Las ilusiones de la selección de los Estados Unidos de firmar una actuación histórica en la Copa del Mundo organizada en su propio territorio se desvanecieron por completo este lunes 6 de julio de 2026. Con una exhibición ofensiva comandada por Charles De Ketelaere, Bélgica goleó 4-1 al conjunto norteamericano en el Lumen Field de Seattle, obteniendo un boleto directo a los cuartos de final y dejando al descubierto las severas deficiencias de la zaga defensiva local.
A pesar de la expectativa por ver avanzar a la «Generación Dorada» estadounidense liderada por Christian Pulisic, Weston McKennie y Tyler Adams, el equipo de las barras y las estrellas falló en su intento de llegar a los cuartos de final por primera vez desde 2002. Con este resultado, el fútbol de la CONCACAF se despide definitivamente del certamen, ya que sus tres coanfitriones (EE. UU., México y Canadá) cayeron eliminados en la ronda de octavos.
De Ketelaere castiga temprano y Pochettino explota en el banquillo
Bélgica tomó la iniciativa desde el pitazo inicial, dejando en el banquillo a estrellas de la talla de Kevin De Bruyne y Jérémy Doku. La estrategia de presión dio frutos rápidamente:
- El primer golpe (Minuto 8): Tras un centro desviado y un mal despeje de Alex Freeman, Timothy Castagne habilitó un pase al centro del área. Charles De Ketelaere se filtró entre la zaga central y definió con la pierna derecha ante una red vacía para el 1-0. Fue la primera vez en todo el torneo que Estados Unidos encajaba un gol primero.
- Empate efímero (Minuto 31): Luego de una falta sobre Folarin Balogun, Malik Tillman encendió los ánimos de los 66.925 aficionados en el estadio al anotar el 1-1 con un soberbio cobro de tiro libre que se desvió en la barrera, batiendo a Thibaut Courtois.
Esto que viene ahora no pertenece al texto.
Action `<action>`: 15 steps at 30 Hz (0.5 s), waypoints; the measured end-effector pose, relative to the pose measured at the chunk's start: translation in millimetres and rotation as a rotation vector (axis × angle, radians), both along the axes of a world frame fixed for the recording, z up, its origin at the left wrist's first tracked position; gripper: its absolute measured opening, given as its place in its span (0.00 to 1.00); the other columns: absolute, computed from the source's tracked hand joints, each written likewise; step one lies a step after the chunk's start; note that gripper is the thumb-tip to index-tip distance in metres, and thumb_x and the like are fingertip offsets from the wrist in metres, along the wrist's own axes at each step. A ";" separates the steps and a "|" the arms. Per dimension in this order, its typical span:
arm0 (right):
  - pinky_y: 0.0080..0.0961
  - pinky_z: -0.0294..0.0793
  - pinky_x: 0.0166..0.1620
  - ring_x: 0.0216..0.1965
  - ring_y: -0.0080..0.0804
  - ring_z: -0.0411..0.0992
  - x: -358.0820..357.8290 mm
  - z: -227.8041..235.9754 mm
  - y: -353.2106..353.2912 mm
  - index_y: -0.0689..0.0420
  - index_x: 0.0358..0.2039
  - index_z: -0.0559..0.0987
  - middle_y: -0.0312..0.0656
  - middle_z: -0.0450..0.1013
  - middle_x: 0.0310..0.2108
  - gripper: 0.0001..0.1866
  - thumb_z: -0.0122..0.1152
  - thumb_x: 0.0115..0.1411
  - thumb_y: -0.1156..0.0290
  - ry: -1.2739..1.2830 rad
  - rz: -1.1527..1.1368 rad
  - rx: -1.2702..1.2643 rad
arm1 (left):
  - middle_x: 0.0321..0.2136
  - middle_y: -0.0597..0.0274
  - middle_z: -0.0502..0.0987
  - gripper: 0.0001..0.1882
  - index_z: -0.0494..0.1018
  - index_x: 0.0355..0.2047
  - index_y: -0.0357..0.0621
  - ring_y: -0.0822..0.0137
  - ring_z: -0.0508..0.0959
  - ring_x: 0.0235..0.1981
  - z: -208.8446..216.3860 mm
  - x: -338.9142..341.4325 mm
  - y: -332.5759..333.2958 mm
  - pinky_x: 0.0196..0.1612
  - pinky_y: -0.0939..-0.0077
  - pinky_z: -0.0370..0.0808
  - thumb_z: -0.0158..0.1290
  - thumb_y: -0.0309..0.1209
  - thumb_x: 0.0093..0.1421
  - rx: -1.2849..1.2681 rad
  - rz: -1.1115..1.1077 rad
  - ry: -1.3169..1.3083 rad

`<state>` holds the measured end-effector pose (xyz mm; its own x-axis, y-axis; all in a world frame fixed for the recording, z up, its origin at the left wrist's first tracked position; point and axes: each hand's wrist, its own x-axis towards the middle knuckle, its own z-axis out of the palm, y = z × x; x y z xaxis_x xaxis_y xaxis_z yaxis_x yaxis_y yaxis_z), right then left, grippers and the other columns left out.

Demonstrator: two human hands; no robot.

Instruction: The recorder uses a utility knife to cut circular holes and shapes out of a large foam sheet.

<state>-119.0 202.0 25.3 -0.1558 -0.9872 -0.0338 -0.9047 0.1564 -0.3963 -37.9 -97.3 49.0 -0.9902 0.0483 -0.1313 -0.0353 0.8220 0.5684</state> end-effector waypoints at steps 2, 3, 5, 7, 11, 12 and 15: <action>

- Respuesta inmediata (Minuto 33): La alegría estadounidense duró apenas 61 segundos tras el saque inicial. Leandro Trossard superó la marca de Sergiño Dest y envió un centro preciso para que De Ketelaere ganara la posición en el salto a Tim Ream, conectando un cabezazo que superó al portero Matt Freese para el 2-1. La frustración invadió al técnico local, Mauricio Pochettino, quien pateó con fuerza un estante del banquillo, haciendo volar varias botellas de agua.
Errores fatales, la lesión de Pulisic y la estocada final
La segunda mitad sepultó cualquier intento de remontada para los locales. Al minuto 52, la máxima figura de Estados Unidos, Christian Pulisic, sufrió una lesión en el pie derecho tras impactar la bota del capitán belga Youri Tielemans en un intento de remate; aunque intentó continuar, tuvo que ser sustituido siete minutos más tarde.
Antes de la salida de Pulisic, un terrible error del guardameta Matt Freese al minuto 57 amplió la ventaja para los «Diablos Rojos». Tras un balón largo enviado por Brandon Mechele, Freese controló el esférico con el pecho pero dudó en su despeje; al lanzarse al piso para patear, el balón rebotó en el cuerpo de De Ketelaere. Atento a la jugada, Hans Vanaken disparó de primera intención desde unos 35 metros y, tras un desvío en Ream, firmó el 3-1.
Ya en el tiempo de descuento (minuto 90+3), el atacante Romelu Lukaku, quien había ingresado de cambio en la segunda parte, aprovechó una pérdida de balón de Chris Richards para sellar el definitivo 4-1.
La polémica en torno a Balogun y el balance de la CONCACAF
El encuentro no estuvo exento de controversias previas. Estados Unidos pudo contar en el once inicial con el delantero Folarin Balogun luego de que la FIFA levantara de forma polémica su suspensión de un partido por tarjeta roja, una decisión vinculada mediáticamente a una llamada del presidente Donald Trump al organismo rector del fútbol, lo que generó amplios debates sobre la integridad de la competición.
Con esta derrota, Estados Unidos extiende su racha negativa ante rivales del viejo continente, habiendo perdido 11 de sus últimos 12 compromisos frente a selecciones europeas. La eliminación en el torneo de las tres naciones norteamericanas ratifica el dominio actual de los bloques de Europa, Sudamérica y África, dejando como tarea pendiente para los directivos locales el replanteamiento defensivo y estructural de cara al futuro del deporte en el país.